What if it is a fact table that contains 150 columns? The Insert/select clause immediately loses control. What if we need to add or delete columns, or we need to update the query based on changes to the data model? These situations can cause the query to freeze, causing the solution to become vulnerable. Subtle changes can cause the entire solution to work erratically.
The best way to do this is to keep the target column consistent with the source rule, which populates the elements of the SQL Select phrase for the target column:
emp_id ID
Emp_fname FirstName
Emp_lname LastName
Emp_start_date st_date
We can extend this template to restrict the database machine. The target column is always consistent with the source processed column never offsets. Does this sound like a more advanced approach than relying solely on ETL tools? Don't be fooled. The purpose of all is to simplify and reduce the complexity of the logistic work generated by SQL statements. This structure helps maintain and does not require difficult impact reviews. It is extremely easy to scan simple tools and compare their contents to directory content to find, apply, or report changes directly. However, it is important to remember that all columns are affected as long as the data model changes. In this case, our main concern is the exception, the data model in more than 90% of the coordination work may be completed automatically. As a result, the coordination of the new data model becomes agile-or extremely agile.
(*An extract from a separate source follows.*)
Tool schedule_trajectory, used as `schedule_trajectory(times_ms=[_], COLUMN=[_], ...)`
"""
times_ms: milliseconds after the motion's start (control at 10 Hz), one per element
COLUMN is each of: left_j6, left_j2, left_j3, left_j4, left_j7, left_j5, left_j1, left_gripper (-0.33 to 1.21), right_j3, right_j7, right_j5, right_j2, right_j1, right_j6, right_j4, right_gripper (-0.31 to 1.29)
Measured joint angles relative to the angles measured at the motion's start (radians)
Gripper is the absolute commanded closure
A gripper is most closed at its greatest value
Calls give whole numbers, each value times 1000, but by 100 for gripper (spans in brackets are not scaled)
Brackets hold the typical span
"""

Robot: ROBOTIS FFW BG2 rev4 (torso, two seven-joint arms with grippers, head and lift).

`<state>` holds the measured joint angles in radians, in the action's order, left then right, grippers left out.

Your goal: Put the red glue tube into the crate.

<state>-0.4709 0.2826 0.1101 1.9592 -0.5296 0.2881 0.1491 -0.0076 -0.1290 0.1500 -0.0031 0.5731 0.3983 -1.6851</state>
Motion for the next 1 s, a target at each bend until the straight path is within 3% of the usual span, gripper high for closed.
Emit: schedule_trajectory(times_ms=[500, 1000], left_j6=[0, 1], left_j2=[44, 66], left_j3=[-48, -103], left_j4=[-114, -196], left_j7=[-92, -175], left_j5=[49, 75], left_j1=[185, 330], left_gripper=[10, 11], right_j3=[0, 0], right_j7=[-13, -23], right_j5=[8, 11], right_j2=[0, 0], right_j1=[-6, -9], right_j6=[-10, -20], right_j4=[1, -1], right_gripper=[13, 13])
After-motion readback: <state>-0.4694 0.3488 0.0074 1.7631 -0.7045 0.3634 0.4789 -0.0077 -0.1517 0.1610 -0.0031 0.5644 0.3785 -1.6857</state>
With this power to control query generation, we are free to handle a large number of queries without losing control of the logistics. Can this approach be extended? The answer is yes, and it has been achieved. The more advanced form of this template is the propulsion of the framework engine, and we often see dozens of of such queries executed in a controlled order, working towards a functional goal that simplifies maintenance and reuse.
The main logistical difference between MIMD and SIMD is that when using MIMD, we have to use fewer, more complex SQL statements that are necessarily serialized because they make the hardware saturated. SIMD encourages us to use more, simpler SQL statements while running these statements in parallel, because the machine will quickly dispatch statements. Therefore, SIMD queries can be completed faster than equivalent MIMD queries.
The general-purpose MIMD platform has a high (and permanent) complexity from the outset, and purpose-built SIMD platforms allow us to start with simplicity and always remain simple. Simplicity means that everything is easy to maintain, extend, and troubleshoot, which lays the foundation for agility throughout the life of the system.